Поскольку одним из критериев истинности познания для Мо-цзы было "выверение" его по "фактам", засвидетельствованным большим числом людей, древние тексты и широкое распространение в народе "всяких небылиц про злых духов и про девиц" вполне, с точки зрения Мо-цзы, "верифицировали" знание о потустороннем мире.
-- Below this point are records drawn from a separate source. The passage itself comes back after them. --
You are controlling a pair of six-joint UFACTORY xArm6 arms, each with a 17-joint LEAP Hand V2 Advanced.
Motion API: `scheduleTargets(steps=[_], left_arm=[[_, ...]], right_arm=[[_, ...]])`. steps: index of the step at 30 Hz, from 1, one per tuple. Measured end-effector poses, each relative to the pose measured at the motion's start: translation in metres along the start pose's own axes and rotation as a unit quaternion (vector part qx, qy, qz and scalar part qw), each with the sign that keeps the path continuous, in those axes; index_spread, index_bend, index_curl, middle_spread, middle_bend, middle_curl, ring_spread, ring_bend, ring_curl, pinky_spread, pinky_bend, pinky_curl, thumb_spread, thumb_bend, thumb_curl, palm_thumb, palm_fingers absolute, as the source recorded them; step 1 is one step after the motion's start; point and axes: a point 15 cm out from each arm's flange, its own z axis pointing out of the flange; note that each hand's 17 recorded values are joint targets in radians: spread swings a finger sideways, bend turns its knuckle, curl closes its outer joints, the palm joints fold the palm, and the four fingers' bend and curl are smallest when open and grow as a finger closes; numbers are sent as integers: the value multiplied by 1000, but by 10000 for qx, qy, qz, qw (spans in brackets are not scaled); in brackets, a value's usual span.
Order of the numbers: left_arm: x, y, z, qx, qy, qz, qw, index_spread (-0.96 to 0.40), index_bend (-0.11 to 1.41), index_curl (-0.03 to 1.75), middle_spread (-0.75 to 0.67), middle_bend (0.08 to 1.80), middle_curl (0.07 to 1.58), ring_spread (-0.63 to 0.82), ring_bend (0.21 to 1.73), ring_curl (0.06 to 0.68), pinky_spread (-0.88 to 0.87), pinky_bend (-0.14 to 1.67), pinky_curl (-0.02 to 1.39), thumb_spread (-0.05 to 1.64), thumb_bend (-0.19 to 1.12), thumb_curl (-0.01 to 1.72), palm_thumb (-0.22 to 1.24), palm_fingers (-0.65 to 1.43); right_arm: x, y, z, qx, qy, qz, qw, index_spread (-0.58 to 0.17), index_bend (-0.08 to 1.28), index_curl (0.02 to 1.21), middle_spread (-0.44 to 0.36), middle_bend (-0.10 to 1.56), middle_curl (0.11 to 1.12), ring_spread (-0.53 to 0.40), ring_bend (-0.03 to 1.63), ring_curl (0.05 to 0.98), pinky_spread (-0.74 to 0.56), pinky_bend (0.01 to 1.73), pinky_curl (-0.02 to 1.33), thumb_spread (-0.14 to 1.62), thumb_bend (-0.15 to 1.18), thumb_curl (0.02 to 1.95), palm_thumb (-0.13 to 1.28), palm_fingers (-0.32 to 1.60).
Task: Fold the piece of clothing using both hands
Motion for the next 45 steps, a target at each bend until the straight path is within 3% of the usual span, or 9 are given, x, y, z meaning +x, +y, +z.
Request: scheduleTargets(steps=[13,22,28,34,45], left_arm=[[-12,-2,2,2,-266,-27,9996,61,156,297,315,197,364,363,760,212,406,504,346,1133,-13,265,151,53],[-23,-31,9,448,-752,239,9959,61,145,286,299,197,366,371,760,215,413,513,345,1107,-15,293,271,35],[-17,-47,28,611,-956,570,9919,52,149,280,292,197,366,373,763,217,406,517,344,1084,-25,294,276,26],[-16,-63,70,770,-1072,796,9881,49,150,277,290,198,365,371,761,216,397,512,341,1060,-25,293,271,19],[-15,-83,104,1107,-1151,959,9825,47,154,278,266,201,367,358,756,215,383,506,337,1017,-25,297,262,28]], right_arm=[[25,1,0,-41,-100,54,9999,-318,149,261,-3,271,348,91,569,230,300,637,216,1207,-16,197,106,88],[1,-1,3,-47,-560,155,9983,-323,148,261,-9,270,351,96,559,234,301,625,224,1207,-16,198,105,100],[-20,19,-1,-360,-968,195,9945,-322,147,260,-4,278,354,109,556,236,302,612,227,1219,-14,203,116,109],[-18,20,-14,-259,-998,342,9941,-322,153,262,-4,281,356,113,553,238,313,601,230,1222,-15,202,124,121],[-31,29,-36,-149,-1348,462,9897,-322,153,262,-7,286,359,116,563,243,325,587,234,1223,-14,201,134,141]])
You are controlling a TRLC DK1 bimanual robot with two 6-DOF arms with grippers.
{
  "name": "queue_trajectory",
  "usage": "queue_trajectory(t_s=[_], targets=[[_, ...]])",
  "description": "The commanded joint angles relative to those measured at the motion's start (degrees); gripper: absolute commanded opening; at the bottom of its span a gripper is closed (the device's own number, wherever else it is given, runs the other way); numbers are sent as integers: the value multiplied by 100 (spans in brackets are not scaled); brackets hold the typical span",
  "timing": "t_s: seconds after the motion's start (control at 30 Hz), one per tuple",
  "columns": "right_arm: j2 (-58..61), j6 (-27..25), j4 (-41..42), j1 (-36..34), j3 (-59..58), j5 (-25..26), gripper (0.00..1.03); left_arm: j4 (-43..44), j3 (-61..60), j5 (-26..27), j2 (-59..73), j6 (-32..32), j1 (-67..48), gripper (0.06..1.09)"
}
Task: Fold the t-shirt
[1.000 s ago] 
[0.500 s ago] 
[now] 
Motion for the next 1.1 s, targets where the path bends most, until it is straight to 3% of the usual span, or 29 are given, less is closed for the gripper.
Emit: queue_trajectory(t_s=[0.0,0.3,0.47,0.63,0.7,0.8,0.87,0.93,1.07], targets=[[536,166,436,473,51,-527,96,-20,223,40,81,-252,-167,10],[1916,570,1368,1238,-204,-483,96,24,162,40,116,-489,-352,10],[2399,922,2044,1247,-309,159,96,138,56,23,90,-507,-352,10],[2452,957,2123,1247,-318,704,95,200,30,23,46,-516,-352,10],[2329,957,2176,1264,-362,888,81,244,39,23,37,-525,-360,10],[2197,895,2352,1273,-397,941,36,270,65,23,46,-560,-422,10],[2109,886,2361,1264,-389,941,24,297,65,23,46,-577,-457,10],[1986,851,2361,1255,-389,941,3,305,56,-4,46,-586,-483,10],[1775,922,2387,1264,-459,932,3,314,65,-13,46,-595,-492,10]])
Более того, монеты (в отличие от конфуцианцев) считали, что деятельность государя по установлению правильных взаимоотношений с миром духов важнее, нежели его занятия "делами народа", к которым правитель должен обращаться только после упорядочения почитания божественных сил. Если вспомнить о том, что, согласно Сыма Цяню, принцип преобладания почитания духов и демонов, выродившийся позднее в суеверие, по сравнению с иными государственными делами был характерен для эпохи Шан-Инь (XVIII-XI вв. до н.э.), можно осторожно выдвинуть гипотезу о связи моизма с иньской культурной традицией в отличие от конфуцианства, полностью ориентировавшегося на чжоуское наследие. Кстати, для Чжоу (XI-III вв. до н.э.) было характерно преобладание принципа "культурности" (вэнь), который и преодолел суеверность иньцев. Интересно в связи с этим отметить, что Мо-цзы иногда считается уроженцем царства Сун (а не царства Лу), в котором жили потомки иньцев и сохранялись иньские обычаи.
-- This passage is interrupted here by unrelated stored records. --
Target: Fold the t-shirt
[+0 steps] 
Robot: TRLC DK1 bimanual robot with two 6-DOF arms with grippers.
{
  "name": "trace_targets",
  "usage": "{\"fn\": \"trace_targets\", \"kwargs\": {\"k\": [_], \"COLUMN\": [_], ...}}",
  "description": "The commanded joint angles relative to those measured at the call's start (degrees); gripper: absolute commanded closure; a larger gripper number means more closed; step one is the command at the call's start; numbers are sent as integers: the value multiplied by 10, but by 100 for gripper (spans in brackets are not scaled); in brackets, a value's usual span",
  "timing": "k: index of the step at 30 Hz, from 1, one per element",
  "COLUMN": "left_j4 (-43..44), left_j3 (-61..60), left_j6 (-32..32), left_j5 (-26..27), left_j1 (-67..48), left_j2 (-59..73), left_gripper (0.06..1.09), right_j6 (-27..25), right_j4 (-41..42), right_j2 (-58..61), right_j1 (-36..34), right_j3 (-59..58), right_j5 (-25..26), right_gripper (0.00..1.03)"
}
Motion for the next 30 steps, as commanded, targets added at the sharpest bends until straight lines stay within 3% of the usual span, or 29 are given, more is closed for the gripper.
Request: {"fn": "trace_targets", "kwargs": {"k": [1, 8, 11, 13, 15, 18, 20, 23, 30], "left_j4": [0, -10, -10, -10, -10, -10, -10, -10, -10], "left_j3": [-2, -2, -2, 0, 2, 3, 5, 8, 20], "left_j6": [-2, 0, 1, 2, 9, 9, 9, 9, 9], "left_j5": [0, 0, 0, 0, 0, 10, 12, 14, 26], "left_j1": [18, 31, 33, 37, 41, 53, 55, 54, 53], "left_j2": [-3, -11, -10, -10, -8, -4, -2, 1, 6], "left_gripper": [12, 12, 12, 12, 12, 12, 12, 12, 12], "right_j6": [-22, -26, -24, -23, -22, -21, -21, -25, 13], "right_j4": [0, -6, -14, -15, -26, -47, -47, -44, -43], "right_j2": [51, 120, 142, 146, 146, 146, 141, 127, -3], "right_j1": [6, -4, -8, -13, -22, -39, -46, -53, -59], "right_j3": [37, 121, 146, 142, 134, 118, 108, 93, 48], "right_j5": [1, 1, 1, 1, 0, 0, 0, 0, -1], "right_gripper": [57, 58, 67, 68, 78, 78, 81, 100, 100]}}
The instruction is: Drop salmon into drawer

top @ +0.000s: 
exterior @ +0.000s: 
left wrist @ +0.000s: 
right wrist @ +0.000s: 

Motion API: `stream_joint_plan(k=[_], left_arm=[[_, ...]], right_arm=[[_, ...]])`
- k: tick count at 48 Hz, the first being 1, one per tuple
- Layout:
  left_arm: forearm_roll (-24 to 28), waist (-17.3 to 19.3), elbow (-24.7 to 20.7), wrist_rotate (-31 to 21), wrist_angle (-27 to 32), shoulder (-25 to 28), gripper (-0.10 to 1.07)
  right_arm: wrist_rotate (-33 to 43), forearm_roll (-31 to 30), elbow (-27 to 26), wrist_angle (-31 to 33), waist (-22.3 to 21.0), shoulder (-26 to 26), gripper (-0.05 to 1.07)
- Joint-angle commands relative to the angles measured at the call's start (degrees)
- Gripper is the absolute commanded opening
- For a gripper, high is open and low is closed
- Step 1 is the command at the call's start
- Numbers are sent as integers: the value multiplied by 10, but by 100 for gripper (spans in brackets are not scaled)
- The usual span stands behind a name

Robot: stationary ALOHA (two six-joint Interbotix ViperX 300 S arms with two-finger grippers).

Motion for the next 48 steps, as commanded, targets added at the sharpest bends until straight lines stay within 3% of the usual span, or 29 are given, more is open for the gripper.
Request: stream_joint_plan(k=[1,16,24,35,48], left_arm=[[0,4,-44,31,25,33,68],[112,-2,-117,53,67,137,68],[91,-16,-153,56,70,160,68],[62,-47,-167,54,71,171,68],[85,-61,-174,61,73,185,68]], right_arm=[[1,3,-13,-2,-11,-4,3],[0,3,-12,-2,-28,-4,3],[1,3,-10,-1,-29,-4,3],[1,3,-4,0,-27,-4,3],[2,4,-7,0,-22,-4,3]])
Что касается философского обоснования идеи загробного существования у Мо-цзы, то, по-видимому, оно проистекает из его этического утилитаризма и прагматизма, требовавшего, чтобы добро и зло получили полное воздаяние. Здесь сказалась и в определенной степени теистически окрашенная у Мо-цзы концепция Неба как всеведущей и наделенной волей (чжи) сущности; божества же, демоны и духи (в том числе и духи предков) выполняют посреднические функции между Небом и людьми, выражая волю Неба и верша воздаяние. Поскольку источник правильного правления и должного образа жизни "принятие Неба за образец" (фа тянь), божества и духи предков также должны почитаться и быть объектом поклонения.
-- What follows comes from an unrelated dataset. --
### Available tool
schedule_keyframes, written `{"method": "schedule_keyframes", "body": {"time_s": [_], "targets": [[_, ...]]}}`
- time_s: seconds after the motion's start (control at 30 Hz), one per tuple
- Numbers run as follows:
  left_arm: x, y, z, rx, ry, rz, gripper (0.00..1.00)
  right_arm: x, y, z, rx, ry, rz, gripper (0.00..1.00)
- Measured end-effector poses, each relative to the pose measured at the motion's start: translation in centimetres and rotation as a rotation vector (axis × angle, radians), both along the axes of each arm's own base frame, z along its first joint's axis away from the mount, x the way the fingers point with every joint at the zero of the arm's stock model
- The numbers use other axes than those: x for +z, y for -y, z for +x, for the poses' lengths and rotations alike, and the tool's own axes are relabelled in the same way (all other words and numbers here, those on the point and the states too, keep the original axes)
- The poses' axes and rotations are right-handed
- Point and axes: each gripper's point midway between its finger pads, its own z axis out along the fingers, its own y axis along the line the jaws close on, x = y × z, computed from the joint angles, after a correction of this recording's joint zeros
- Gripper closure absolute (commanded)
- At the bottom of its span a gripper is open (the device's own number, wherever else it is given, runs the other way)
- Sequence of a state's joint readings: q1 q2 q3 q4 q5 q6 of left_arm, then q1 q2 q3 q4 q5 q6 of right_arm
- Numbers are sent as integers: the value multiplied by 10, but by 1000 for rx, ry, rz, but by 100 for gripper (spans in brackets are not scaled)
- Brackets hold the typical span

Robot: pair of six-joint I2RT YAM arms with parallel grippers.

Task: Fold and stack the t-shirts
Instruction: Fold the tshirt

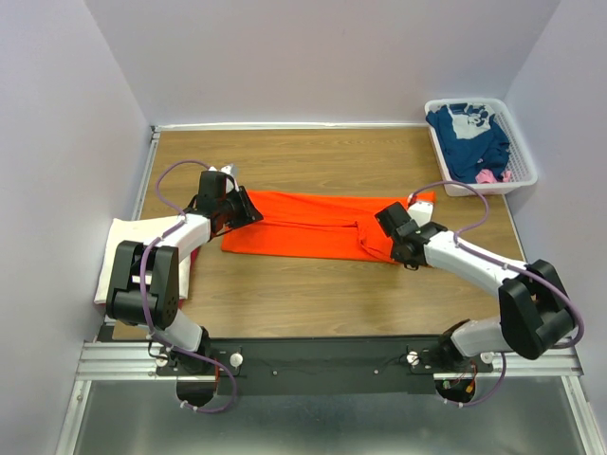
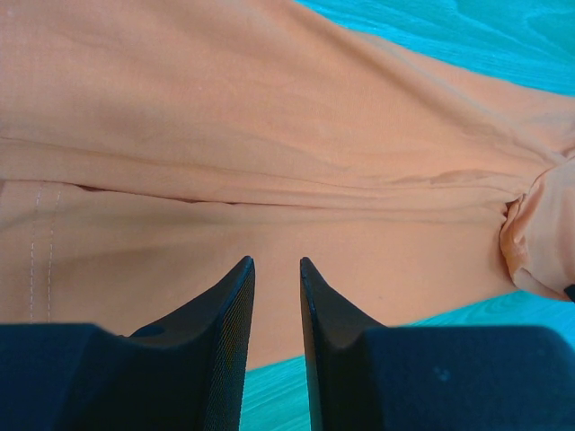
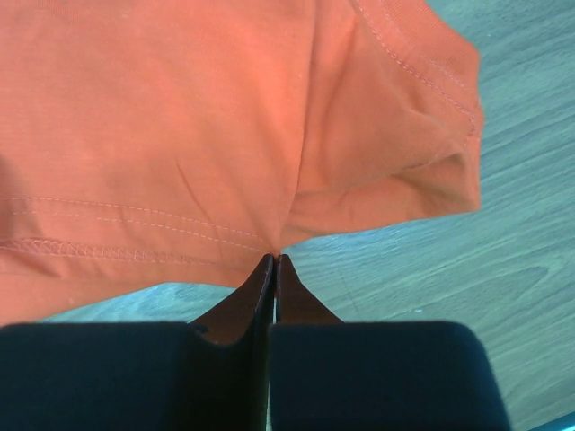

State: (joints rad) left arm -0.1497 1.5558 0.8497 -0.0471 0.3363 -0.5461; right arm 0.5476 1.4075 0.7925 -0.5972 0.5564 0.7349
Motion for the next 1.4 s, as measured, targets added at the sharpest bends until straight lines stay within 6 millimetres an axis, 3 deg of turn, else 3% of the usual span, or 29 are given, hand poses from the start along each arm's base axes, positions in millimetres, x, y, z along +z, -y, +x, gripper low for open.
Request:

Интересно, что пятью столетиями после Мо-цзы знаменитый скептик Ван Чун подверг критерий "свидетельства" резкому осуждению и с рационалистических позиций критически рассмотрел и отверг все сообщения "духовидцев" как древних, так и современных ему (см. трактат Ван Чуна "Весы суждений", глава "Рассуждение о смерти" "Лунь сы пянь"). Вот, собственно, и все, что можно сказать о проблеме "жизнь и смерть в культуре Китая", не вдаваясь в детали исторического и историко-культурного характера. Разумеется, речь идет о собственно китайских, добуддийских и небуддийских представлениях. Буддизм принес в Китай не только веру в окончательное спасение, но и надежду на обретение лучшей жизни в последующих рождениях благодаря совершению добрых дел, а также надежду на райское блаженство в Чистых Землях Будд, прежде всего в Западной Земле Наивысшего Блаженства Будды Амитабхи. Но это уже совершенно особая тема.